## Assigned task
Copy out each line of the data that holds the word "their".

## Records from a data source
────────────────────
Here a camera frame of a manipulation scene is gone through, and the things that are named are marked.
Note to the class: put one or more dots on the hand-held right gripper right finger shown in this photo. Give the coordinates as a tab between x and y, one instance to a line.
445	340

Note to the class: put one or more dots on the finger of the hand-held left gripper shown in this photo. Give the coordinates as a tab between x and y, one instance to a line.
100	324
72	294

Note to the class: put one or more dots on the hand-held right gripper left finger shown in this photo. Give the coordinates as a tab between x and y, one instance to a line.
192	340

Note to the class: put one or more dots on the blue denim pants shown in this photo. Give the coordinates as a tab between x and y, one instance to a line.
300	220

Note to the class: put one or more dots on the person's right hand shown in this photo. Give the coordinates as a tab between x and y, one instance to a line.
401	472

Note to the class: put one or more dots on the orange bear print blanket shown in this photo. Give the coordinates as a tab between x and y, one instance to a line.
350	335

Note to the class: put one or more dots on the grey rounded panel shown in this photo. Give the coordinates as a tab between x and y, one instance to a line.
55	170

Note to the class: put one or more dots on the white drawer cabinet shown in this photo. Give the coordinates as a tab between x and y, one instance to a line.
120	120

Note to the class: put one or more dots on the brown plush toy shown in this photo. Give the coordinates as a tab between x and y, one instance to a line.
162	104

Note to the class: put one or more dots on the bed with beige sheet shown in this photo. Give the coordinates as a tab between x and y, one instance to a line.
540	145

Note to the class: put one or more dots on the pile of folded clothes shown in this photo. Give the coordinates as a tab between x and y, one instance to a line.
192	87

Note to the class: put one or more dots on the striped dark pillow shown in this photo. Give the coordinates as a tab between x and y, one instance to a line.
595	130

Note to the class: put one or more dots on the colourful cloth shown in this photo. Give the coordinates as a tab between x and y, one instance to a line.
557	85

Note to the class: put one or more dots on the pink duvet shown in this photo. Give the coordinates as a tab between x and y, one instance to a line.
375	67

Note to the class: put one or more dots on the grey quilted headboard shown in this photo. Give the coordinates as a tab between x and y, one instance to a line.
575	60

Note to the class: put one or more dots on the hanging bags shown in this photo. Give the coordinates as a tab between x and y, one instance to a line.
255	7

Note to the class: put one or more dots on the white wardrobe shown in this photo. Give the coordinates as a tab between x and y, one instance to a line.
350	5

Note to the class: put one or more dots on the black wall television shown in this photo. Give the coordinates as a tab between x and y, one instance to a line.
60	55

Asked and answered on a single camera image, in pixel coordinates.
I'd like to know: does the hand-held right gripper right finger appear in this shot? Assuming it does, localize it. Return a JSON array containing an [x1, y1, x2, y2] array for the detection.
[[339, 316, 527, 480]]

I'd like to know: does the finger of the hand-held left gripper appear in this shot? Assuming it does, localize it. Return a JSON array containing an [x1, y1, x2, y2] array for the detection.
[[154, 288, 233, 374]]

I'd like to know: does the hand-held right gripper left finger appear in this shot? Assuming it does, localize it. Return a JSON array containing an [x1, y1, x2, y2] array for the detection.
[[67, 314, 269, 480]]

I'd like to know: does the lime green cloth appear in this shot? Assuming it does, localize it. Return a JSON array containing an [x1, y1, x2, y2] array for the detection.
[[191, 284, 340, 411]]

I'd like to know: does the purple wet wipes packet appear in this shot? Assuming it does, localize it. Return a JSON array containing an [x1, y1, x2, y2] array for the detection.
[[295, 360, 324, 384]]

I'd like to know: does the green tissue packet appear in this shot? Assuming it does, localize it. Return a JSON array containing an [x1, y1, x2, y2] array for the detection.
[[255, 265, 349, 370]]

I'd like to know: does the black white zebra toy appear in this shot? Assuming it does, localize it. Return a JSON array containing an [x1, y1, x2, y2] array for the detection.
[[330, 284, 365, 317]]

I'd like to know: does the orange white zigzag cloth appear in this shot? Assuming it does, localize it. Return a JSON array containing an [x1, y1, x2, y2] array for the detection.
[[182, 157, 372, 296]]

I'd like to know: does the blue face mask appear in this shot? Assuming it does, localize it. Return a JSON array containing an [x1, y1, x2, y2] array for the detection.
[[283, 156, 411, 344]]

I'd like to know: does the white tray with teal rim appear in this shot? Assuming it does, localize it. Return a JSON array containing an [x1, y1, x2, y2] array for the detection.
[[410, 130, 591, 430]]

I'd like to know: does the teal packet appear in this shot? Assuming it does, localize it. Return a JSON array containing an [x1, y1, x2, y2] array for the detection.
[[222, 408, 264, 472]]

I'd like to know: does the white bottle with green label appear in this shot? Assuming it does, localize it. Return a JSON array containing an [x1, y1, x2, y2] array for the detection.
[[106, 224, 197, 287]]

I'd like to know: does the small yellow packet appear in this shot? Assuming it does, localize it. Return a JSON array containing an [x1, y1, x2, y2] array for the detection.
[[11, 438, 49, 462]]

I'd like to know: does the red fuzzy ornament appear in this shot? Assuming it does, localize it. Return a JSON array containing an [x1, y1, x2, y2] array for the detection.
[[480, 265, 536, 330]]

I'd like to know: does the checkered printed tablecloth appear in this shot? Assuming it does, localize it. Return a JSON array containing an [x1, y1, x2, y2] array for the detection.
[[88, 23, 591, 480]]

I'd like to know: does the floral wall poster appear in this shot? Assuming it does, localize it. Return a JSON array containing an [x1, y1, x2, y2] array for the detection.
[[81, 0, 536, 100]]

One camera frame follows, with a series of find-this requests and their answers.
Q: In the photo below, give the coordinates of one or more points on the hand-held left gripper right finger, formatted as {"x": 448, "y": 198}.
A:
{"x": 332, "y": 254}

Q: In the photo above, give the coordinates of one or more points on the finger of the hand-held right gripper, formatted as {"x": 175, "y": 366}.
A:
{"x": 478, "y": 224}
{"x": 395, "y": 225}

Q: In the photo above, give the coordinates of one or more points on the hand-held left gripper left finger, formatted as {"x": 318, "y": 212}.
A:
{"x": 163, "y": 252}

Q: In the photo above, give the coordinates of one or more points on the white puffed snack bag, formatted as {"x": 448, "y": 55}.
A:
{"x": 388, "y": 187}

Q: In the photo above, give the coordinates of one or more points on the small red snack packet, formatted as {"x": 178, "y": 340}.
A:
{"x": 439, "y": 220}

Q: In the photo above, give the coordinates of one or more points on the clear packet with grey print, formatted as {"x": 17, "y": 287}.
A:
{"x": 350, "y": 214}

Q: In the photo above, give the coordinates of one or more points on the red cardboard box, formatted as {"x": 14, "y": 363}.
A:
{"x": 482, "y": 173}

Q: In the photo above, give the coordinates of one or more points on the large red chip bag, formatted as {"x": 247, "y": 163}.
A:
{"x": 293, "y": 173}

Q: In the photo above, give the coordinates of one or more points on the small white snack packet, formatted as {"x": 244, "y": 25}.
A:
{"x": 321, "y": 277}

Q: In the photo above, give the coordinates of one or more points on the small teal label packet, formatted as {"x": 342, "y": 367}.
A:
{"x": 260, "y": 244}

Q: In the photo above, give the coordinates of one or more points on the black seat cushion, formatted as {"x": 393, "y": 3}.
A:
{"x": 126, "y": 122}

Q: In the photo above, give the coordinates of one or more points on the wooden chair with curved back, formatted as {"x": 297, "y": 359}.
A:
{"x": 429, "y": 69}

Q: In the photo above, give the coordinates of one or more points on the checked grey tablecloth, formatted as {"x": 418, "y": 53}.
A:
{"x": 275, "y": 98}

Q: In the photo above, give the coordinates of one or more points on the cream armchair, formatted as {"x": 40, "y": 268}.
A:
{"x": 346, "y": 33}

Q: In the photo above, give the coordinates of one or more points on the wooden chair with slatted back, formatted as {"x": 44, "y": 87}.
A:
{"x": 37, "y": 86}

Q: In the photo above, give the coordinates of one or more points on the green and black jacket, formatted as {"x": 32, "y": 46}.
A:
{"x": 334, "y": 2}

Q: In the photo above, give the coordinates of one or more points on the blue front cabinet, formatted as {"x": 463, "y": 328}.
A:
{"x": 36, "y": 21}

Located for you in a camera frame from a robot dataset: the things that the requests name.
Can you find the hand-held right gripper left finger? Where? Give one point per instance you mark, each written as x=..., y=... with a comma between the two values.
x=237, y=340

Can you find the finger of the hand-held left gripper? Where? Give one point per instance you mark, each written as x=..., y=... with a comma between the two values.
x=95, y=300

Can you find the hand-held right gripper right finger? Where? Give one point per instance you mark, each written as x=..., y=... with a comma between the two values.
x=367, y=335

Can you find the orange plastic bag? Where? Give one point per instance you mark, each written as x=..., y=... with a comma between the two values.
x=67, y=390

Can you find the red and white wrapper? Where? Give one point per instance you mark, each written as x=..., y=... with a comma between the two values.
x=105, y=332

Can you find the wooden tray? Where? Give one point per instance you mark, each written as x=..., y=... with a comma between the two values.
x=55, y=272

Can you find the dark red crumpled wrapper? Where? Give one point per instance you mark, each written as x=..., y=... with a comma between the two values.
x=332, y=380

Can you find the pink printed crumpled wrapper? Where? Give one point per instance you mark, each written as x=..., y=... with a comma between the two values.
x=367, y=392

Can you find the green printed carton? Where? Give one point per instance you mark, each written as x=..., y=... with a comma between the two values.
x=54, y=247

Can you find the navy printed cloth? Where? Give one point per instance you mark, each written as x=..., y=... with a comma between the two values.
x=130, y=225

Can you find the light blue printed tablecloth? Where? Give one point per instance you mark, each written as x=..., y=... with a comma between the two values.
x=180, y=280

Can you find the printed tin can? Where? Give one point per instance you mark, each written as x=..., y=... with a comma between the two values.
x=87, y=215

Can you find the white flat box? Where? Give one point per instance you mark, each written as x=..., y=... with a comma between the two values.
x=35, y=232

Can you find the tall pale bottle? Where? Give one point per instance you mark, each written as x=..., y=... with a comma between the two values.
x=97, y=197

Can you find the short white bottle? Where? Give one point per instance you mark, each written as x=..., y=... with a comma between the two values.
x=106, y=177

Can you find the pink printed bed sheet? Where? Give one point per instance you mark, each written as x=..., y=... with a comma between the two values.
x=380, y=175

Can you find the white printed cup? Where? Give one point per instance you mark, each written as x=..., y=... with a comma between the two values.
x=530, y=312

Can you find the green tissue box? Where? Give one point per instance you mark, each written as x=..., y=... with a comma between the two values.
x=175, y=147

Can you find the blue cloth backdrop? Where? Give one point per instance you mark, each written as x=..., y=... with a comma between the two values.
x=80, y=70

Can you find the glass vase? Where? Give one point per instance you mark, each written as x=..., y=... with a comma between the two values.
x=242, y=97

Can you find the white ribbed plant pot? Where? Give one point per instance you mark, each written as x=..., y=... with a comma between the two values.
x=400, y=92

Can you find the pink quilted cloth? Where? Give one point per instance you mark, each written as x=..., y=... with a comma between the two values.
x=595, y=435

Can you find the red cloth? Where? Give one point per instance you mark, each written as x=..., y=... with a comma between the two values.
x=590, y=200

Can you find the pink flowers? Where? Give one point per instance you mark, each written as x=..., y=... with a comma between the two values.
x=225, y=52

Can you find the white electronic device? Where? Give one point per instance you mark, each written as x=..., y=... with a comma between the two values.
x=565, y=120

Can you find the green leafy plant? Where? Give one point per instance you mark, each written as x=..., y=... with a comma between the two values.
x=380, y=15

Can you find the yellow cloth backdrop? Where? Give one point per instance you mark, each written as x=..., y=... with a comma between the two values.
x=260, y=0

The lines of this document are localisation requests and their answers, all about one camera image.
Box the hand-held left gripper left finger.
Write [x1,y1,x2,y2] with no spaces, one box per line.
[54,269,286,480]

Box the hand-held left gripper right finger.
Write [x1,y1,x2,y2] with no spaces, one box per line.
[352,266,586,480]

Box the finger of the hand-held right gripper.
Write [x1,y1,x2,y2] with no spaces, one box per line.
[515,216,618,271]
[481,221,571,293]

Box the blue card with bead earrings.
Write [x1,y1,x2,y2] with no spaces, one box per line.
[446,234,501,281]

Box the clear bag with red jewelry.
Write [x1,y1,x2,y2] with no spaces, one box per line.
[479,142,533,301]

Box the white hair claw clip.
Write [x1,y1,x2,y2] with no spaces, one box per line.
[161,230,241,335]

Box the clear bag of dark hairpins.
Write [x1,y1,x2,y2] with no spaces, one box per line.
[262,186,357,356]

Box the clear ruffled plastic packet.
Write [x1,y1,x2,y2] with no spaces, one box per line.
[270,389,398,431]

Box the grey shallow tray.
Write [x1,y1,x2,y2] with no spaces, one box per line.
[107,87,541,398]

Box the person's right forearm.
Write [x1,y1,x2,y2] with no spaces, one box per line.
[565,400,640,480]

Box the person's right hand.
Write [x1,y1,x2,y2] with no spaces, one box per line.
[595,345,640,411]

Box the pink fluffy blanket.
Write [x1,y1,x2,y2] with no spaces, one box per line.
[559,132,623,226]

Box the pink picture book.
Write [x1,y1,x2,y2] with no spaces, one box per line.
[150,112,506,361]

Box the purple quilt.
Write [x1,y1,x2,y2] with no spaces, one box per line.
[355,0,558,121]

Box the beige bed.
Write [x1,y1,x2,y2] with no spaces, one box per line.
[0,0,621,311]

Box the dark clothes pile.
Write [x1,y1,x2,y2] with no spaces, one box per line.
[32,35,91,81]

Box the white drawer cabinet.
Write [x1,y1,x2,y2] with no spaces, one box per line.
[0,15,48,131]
────────────────────
## Final answer
One camera frame follows, with a series of find-this requests and their answers.
The lines of this document are localisation requests and their answers, all about one camera image.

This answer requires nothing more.